Deserialization of Untrusted Data (Java JSON Deserialization) JsonIO
Description
This vulnerability occurs when a web application deserializes JSON data from untrusted sources using the Json-io library with Polymorphic Type Handling enabled. Deserialization is the process of converting data from a structured format (like JSON) back into executable objects. When Json-io deserializes untrusted JSON input, attackers can craft malicious payloads that instantiate arbitrary Java classes during the deserialization process.

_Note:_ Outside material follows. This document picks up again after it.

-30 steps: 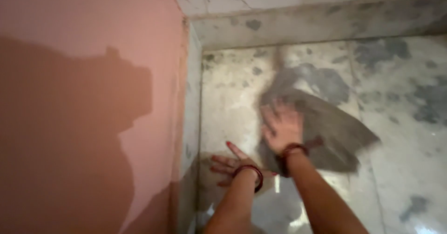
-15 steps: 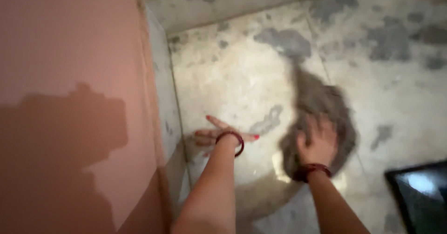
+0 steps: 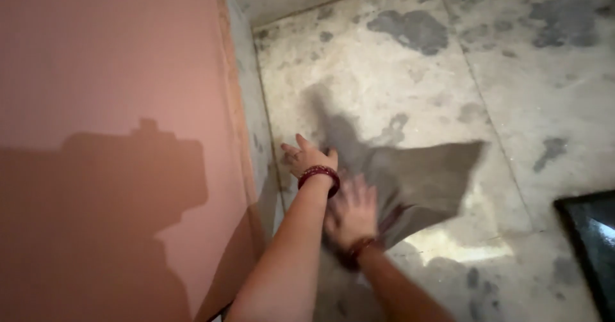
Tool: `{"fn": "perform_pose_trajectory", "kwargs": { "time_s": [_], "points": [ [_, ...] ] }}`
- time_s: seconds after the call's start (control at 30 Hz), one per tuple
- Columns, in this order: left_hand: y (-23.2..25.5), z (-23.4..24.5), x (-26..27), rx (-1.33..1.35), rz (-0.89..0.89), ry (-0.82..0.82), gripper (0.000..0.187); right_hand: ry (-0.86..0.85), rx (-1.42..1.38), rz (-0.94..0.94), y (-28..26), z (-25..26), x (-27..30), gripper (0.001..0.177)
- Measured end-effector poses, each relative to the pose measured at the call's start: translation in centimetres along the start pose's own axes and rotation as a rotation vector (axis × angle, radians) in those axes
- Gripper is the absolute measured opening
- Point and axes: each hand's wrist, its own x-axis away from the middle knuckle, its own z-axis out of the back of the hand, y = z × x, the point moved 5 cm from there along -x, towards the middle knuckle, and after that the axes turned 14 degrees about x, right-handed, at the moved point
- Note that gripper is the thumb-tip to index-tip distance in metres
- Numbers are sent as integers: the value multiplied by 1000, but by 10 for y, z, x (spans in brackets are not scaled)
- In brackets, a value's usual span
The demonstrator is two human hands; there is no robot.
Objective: Cleaning the floor and a plastic mat using a cloth and bucket of water.
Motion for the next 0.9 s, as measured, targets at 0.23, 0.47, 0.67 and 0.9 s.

This can lead to remote code execution because the library automatically reconstructs objects based on type information embedded in the JSON data, allowing attackers to trigger dangerous operations through carefully constructed deserialization gadget chains.
Remediation
Immediately stop deserializing untrusted JSON data using the Json-io library. Implement one or more of the following remediation strategies:
1. Use Safe Data Formats: Replace Json-io deserialization with safer alternatives that do not support polymorphic type handling. Use standard JSON parsers like Jackson or Gson with strict type binding to known, safe classes:
// Safe approach using Jackson with explicit type binding ObjectMapper mapper = new ObjectMapper(); YourSafeClass obj = mapper.readValue(jsonString, YourSafeClass.class);
2. Input Validation: If Json-io must be used, implement strict allowlisting of permitted classes and validate all input before deserialization. However, this approach is error-prone and not recommended.
3. Disable Type Information: Configure your JSON parser to reject type metadata in JSON payloads and only deserialize to explicitly defined data transfer objects (DTOs).
4. Network Segmentation: As a defense-in-depth measure, ensure deserialization endpoints are not directly exposed to untrusted networks and implement proper authentication and authorization controls.